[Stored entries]
******

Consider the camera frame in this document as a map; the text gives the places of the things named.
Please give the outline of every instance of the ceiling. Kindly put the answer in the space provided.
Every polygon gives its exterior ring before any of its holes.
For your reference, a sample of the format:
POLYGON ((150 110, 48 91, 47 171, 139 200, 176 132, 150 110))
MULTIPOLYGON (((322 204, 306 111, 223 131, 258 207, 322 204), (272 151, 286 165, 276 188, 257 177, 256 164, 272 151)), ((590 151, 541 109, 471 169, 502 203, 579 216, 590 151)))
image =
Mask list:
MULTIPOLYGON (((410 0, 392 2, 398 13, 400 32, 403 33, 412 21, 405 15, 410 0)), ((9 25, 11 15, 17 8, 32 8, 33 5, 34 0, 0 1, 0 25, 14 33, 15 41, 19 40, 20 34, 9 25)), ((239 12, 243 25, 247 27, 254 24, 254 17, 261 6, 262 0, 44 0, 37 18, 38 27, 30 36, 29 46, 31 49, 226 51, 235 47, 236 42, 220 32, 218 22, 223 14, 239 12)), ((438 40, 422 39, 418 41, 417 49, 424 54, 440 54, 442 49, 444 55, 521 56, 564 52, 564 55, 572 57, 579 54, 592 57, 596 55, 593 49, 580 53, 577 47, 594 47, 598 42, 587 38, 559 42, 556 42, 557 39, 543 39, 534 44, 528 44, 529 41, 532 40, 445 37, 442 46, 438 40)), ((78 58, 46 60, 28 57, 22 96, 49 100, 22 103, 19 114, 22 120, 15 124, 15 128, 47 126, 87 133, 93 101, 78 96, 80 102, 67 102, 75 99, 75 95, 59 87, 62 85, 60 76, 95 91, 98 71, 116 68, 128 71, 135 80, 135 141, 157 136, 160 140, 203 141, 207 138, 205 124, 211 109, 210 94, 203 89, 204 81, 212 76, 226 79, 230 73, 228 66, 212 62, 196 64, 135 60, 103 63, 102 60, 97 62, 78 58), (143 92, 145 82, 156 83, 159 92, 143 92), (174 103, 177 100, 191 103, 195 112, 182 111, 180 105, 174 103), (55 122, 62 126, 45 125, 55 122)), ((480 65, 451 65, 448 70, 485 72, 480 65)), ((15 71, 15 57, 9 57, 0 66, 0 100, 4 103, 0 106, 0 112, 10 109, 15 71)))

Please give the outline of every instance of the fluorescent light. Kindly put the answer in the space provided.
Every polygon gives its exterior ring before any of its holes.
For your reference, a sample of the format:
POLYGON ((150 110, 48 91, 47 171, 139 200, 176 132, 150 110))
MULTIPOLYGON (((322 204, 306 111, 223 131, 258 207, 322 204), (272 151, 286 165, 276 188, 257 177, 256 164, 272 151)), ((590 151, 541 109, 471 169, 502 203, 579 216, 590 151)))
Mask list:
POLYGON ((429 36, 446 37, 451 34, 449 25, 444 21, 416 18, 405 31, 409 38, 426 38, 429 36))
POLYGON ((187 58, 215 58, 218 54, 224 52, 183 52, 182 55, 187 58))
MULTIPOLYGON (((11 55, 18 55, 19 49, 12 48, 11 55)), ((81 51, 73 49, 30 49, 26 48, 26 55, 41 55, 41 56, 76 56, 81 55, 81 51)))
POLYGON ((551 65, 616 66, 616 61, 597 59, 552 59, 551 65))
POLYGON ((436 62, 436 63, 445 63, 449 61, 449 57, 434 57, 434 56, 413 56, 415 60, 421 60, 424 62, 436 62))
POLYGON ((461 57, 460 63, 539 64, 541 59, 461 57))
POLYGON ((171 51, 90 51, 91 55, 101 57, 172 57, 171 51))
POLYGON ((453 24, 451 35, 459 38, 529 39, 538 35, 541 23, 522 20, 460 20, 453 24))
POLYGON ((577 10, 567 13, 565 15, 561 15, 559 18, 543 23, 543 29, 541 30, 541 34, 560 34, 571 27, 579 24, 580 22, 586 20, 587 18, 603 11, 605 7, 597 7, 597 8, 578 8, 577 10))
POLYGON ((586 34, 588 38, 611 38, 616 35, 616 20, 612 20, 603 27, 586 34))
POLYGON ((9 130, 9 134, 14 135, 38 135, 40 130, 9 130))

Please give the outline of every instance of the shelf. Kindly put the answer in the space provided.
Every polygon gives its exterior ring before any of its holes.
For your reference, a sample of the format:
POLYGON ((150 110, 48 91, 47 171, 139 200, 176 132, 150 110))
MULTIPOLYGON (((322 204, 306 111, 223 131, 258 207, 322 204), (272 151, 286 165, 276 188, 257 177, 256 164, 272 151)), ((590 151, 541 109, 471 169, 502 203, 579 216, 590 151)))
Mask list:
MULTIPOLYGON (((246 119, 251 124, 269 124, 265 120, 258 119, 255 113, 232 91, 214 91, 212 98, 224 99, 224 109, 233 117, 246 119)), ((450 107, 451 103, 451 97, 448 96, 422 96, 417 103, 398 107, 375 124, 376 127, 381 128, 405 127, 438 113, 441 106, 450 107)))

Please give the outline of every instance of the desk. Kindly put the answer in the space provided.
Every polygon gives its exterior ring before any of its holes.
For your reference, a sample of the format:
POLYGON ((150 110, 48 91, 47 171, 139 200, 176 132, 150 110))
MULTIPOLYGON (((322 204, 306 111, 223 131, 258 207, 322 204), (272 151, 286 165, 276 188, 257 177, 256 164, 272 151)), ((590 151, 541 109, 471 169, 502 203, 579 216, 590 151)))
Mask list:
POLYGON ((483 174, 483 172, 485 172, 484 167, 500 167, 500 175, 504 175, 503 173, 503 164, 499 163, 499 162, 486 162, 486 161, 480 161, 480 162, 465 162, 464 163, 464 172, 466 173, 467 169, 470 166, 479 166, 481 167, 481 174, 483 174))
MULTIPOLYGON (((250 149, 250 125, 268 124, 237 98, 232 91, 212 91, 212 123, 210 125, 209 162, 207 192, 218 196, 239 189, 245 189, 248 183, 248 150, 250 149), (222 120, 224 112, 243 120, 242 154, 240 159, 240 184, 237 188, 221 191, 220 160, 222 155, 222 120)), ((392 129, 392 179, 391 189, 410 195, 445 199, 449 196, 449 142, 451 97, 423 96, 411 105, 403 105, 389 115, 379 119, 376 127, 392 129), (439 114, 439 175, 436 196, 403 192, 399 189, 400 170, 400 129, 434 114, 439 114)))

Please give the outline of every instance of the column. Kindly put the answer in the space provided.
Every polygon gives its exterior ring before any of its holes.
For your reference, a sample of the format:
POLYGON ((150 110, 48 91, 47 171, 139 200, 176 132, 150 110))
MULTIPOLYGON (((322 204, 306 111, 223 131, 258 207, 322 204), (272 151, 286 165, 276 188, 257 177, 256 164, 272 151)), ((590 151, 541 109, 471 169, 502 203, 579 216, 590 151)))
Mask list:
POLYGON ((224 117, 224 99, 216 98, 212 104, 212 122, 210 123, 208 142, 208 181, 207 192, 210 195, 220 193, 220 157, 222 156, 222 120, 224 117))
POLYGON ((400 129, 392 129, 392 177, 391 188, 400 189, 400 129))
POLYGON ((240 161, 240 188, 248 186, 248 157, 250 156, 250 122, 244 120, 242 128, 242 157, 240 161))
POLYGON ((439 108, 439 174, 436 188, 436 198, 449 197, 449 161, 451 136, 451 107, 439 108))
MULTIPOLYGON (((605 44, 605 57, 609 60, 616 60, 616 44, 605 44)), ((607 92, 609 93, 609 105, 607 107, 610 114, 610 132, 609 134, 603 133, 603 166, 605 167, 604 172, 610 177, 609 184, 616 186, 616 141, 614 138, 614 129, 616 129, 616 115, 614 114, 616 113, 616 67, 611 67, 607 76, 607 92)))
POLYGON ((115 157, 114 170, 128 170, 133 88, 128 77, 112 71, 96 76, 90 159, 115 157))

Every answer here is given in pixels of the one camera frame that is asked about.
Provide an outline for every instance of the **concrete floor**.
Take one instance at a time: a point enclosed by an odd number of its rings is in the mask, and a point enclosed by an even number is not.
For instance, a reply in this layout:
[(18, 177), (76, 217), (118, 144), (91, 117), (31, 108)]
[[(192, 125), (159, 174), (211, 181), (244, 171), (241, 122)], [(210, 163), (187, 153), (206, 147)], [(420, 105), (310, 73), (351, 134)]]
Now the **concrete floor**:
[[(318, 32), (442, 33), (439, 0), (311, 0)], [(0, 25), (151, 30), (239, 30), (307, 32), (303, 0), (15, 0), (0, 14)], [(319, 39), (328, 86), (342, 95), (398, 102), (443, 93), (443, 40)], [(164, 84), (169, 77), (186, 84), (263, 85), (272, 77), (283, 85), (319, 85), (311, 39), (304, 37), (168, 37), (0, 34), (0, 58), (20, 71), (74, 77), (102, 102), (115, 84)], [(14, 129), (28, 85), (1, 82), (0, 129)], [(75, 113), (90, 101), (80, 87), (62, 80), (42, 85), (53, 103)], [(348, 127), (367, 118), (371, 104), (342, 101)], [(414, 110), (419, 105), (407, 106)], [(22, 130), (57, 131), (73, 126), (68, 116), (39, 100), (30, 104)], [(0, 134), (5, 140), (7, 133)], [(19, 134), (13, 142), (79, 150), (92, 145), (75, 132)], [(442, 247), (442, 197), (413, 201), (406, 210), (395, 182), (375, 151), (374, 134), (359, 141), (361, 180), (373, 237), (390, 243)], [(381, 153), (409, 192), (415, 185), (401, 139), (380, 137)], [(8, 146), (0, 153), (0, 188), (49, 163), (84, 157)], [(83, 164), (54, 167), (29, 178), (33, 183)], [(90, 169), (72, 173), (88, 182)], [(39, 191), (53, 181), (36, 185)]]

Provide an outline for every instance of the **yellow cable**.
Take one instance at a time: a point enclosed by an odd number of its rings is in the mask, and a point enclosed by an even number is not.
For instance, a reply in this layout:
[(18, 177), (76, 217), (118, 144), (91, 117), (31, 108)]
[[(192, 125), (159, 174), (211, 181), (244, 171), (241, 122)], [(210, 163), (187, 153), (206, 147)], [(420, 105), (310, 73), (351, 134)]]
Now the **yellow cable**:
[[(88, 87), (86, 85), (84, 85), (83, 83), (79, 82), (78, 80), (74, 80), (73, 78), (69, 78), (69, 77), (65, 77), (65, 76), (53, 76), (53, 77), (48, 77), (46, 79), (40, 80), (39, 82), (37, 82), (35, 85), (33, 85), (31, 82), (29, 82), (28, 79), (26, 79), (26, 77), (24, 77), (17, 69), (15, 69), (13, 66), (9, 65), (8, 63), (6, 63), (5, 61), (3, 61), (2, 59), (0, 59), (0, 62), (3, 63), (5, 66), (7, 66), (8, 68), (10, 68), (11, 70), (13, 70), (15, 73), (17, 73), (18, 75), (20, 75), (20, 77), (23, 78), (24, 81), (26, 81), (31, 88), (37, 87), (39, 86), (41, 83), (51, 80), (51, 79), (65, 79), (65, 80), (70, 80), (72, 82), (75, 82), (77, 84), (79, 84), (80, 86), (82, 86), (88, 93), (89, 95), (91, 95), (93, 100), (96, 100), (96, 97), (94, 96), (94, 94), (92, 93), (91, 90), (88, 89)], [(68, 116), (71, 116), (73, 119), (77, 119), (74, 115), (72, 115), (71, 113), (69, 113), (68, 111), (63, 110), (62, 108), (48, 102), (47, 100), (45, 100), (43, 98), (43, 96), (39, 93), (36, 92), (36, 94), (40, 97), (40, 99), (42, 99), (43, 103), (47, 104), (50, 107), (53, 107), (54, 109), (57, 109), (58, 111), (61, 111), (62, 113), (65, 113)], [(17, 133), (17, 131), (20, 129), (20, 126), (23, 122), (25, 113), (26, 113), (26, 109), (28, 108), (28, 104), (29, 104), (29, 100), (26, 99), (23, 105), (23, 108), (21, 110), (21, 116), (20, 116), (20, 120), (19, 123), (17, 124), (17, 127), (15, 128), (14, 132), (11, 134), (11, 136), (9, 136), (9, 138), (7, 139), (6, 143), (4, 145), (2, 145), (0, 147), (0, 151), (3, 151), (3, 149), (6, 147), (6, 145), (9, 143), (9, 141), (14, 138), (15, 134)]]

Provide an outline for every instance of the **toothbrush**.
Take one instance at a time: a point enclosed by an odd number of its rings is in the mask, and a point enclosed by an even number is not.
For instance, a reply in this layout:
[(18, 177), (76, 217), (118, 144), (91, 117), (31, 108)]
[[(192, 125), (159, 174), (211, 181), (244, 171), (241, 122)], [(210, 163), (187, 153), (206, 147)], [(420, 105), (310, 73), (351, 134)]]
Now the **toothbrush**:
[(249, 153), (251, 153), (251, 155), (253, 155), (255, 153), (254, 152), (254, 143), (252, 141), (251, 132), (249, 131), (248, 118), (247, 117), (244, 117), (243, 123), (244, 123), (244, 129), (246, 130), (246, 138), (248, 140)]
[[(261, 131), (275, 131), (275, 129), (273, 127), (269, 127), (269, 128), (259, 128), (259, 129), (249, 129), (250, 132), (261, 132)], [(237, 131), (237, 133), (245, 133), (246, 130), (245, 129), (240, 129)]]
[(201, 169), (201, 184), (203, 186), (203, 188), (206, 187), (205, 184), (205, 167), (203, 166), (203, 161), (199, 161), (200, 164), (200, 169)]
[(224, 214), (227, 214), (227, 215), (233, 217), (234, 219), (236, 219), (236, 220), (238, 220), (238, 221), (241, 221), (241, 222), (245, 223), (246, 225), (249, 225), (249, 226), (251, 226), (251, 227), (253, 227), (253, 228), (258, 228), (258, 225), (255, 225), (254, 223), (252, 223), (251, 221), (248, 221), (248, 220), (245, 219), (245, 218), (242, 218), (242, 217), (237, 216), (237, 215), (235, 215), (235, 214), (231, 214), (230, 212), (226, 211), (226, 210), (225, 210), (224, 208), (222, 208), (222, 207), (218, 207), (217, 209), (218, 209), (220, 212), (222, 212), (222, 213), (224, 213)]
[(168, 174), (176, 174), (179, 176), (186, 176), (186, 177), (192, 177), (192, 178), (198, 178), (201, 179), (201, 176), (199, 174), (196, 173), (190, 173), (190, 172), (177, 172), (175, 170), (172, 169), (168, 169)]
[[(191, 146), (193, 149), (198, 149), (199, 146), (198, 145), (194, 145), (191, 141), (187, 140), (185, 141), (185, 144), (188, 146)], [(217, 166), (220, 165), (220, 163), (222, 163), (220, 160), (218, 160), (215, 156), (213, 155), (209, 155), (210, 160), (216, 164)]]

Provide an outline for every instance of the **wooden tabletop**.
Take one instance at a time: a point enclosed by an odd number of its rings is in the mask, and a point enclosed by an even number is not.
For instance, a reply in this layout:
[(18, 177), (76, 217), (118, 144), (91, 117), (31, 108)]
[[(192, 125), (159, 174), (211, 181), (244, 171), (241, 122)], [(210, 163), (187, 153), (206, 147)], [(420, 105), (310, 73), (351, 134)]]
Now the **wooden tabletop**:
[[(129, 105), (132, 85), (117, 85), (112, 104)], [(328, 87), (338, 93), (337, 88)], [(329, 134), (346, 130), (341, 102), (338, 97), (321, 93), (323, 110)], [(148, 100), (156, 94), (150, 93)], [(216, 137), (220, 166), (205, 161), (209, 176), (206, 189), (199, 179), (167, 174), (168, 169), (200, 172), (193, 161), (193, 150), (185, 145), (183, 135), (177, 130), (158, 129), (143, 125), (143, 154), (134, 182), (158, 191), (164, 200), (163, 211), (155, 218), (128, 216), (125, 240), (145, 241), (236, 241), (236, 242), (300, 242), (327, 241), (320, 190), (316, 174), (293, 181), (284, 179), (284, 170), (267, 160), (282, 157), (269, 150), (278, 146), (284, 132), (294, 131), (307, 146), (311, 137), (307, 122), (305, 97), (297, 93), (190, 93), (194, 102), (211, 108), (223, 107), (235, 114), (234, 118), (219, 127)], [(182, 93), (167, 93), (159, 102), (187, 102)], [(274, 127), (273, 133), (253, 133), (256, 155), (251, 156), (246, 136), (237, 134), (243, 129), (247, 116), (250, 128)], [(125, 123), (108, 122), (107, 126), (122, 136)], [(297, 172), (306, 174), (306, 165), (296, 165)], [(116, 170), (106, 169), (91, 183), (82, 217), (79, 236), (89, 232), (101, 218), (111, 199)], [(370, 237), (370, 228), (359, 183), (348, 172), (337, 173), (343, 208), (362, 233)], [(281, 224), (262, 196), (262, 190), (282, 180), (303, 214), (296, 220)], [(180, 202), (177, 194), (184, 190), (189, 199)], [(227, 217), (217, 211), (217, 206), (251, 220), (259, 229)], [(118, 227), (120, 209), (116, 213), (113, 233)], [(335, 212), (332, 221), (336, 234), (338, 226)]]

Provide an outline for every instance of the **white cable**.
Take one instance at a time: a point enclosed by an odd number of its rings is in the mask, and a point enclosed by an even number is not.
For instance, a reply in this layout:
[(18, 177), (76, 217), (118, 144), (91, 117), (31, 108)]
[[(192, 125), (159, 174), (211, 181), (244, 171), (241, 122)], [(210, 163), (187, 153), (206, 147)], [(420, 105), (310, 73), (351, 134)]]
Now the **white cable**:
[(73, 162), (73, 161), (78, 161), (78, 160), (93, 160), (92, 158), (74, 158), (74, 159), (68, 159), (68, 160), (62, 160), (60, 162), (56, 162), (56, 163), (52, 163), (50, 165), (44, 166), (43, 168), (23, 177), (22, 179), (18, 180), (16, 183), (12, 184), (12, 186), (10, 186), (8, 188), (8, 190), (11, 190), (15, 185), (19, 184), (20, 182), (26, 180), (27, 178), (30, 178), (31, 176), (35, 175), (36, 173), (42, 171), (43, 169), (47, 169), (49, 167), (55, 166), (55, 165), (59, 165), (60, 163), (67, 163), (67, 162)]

******

* **What you are asked to do**:
Beginning with the top line of the data above, output every line exactly until the one that contains "Please give the outline of every instance of the ceiling.", and include that one too.

* **Exercise solution**:
Consider the camera frame in this document as a map; the text gives the places of the things named.
Please give the outline of every instance of the ceiling. Kindly put the answer in the space provided.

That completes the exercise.